Monday, February 14, 2011

Fighting Bad Trade Proposals

You know the feeling. As with most days, you've taken numerous breaks from work to check your email. Each time has been a disappointment. When it hasn't been "0 unread," it's been another message from Classmates.com (apparently unaware that Facebook has rendered it obsolete) or some newsletter you keep forgetting to unsubscribe to. But then, finally, comes the one you've been waiting for. An email from Yahoo! Sports. Undoubtedly a response or counter offer to one of your recent trade proposals. Might you be upgrading your second center spot? Boosting your blocks? Could this be the move that turns your season around? You take your fingers off the Alt and Tab keys, instantly forget about the question your boss just sent you, and open the email as if it was a Christmas present. But what's inside is worse than a pair of knitted mittens; it's an astoundingly absurd offer that a drunk grandmother from Turkmenistan would scoff at. Two failed waiver-wire pickups for your top two players. Something along the lines of Jason Thompson and Josh Howard for Manu Ginobili and Dorell Wright. Faster than a Brandon Jennings crossover, you go from excited to disgusted.

What is in the brain of someone who takes time out of their life to submit such a futile offer? Whatever it is would make for a fascinating psychological study. Were they just hoping to catch you in an extraordinarily debilitated mental state? Like after you'd just chugged a scorpion bowl and been flung down a flight of stairs by a bouncer? Were they hoping you'd be in an historically generous mood...as if you'd just left confession, and the priest told you to say 10 Hail Marys and give your two best players to the first person who asks for them? Were they hoping you'd have a seizure at the exact moment you opened the trade and accidentally click the Accept button due to an involuntary muscle spasm? Did it occur to them that, even if by some ludicrous miracle you did agree to the deal, the odds of the league allowing it would be worse than those for The Tooth Fairy winning Best Picture?
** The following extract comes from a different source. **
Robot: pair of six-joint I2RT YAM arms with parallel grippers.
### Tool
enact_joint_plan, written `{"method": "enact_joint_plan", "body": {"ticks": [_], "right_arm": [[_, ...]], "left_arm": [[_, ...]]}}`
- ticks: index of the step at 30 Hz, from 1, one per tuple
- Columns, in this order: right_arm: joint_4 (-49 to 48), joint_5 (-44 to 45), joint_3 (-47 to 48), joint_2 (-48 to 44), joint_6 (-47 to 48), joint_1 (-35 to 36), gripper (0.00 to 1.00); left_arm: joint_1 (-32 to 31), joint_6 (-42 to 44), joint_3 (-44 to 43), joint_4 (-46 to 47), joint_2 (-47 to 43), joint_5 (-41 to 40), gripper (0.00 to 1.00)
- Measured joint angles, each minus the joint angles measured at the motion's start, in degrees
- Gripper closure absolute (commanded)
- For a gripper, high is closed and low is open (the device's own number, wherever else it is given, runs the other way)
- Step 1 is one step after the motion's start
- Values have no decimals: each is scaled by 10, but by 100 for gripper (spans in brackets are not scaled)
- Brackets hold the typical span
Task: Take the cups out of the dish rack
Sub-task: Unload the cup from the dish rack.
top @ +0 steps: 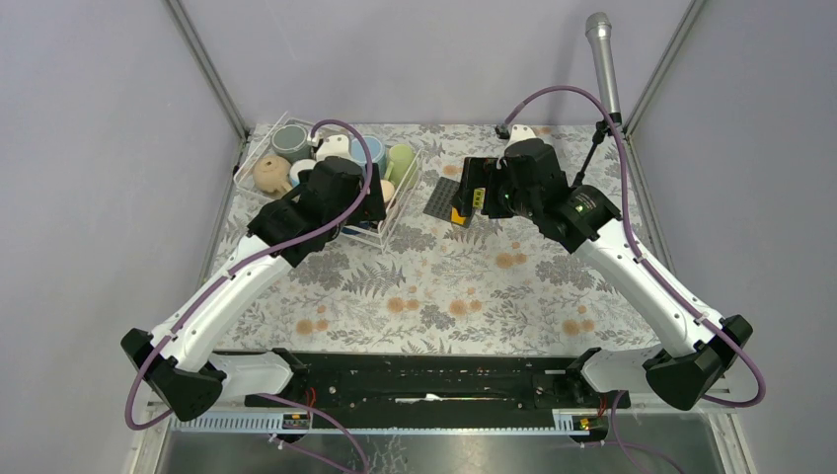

I don't know about you, but receiving such an offer makes me physically angry. Like if this happened to me when I was in third grade, I would have found the schmuck at recess, put him in a headlock and made him lick some ABC gum on the blacktop. But unfortunately it's not third grade. So what recourse do we victims of this unrecognized form of harassment have? Well, here are some options:
  • Send a nasty reply. "Know how I know you're a fantasy league fish? You make worse offers than Pepe Le Pew."
  • Make an even more absurd counter reply. If you have room on your roster, pick up Allen Iverson and offer him up for the dude's top five players.
  • Insult him on the league message board. "Anyone interested in trading their iPhone for a beeper? How about a Lexus LFA for a Yaris? If so, contact Dave "Amateur Hour" Jones. He offered to take Ginobili and Wright off my hands for an Obama Chia and a boot warmer."
Those ideas may bring you some temporary satisfaction, but I'd like to see fantasy sports systems offer more creative ways of dealing with lame offer perpetrators. Perhaps some of the following ideas would be effective:
  • A button for reporting "trade spam." If an owner gets reported by three other owners, he is blocked from trading for a month.
  • A rule that allows the bad offer recipient to rename the bad offer sender's team, if the league commissioner deems the offer totally outrageous. "The Amateur Hours," "Bieber Fever," or "Kutcher Man Crush" would make decent candidates.
  • An "absurd trade offer" alert that goes out to all owners when an offensive trade is reported. "WARNING ALL OWNERS! PLEASE BE ADVISED THAT KUTCHER MAN CRUSH HAS REPORTEDLY BEEN MAKING OBNOXIOUSLY STUPID TRADE PROPOSALS. BE SURE TO EXERCISE CAUTION WHEN DEALING WITH KUTCHER MAN CRUSH."
If you have more ideas, please let me know. It's time we fight back against outlandish trade proposals!